The statement continued: “Specifically, Barclays did not obtain information that it was required to obtain from the clients to comply with financial crime requirements.”
“Barclays did not do so because it did not wish to inconvenience the clients. Barclays agreed to keep details of the transaction strictly confidential, even within the firm, and agreed to indemnify the clients up to £37.7 million in the event that it failed to comply with these confidentiality restrictions. Few people knew of the existence and location of the firm’s due diligence records, which were kept in hard copy and not on Barclays’ systems.
“This had a detrimental impact on how the Business Relationship was monitored by Barclays and also meant that Barclays could not respond promptly to the FCA’s request for this information.”
Mark Steward, director of enforcement and market oversight at the FCA, said: “Barclays ignored its own process designed to safeguard against the risk of financial crime and overlooked obvious red flags to win new business and generate significant revenue.
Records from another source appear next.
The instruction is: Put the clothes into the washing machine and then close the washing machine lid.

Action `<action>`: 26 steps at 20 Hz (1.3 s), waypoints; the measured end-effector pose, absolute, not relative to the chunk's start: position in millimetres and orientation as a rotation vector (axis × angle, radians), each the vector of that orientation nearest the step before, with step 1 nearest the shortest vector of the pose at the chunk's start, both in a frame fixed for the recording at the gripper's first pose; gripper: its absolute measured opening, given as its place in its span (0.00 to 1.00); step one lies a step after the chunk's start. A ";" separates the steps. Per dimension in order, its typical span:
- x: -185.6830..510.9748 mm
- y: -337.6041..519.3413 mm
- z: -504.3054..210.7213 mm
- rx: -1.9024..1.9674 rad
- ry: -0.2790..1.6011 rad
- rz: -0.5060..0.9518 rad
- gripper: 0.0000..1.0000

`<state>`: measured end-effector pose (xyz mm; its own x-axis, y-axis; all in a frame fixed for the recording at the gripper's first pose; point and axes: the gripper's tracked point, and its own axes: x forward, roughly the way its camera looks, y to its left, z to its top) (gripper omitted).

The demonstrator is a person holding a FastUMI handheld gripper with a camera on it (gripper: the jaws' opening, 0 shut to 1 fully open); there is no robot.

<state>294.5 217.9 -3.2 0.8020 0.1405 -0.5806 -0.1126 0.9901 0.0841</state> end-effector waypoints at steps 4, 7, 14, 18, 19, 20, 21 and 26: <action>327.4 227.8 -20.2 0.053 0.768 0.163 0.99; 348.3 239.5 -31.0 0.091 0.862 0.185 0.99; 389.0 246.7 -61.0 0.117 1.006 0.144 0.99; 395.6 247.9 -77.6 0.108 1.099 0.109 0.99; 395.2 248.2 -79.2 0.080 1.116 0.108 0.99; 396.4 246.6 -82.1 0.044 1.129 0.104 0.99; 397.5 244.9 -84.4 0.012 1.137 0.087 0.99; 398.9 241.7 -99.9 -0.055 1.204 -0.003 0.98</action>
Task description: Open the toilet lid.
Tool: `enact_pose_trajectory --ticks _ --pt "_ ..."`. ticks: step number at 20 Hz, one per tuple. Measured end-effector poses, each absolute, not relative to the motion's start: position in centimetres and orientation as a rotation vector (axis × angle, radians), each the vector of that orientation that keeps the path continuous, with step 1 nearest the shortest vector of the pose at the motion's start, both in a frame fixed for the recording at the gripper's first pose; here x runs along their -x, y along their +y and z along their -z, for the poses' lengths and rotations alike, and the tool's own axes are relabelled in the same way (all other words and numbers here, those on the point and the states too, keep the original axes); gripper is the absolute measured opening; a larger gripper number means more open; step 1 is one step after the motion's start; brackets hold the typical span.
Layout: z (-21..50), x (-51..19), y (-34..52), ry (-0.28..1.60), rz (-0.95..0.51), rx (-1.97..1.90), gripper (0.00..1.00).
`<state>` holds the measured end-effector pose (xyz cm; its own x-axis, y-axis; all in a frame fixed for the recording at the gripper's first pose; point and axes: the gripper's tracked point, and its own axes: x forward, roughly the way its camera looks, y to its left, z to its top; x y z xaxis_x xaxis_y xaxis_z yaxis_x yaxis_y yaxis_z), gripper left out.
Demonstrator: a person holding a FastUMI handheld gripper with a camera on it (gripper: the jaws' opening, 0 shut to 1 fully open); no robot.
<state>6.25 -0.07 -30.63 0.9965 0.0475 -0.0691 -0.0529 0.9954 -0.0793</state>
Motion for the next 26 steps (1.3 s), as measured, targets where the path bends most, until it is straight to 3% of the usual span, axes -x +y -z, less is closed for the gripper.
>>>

This is wholly unacceptable.
“Firms will be held to account if they fail to minimise financial crime risks appropriately and for this reason the FCA has required Barclays to disgorge its revenue from the Transaction.”
The FCA also added that it “makes no finding that financial crime was involved or facilitated by Barclays, or regarding the provenance of the funds invested as part of the transaction”.
It said: “Nor does the Authority make any finding that the revenue that Barclays generated from the transaction was derived from any financial crime. The FCA makes no criticisms of the clients.”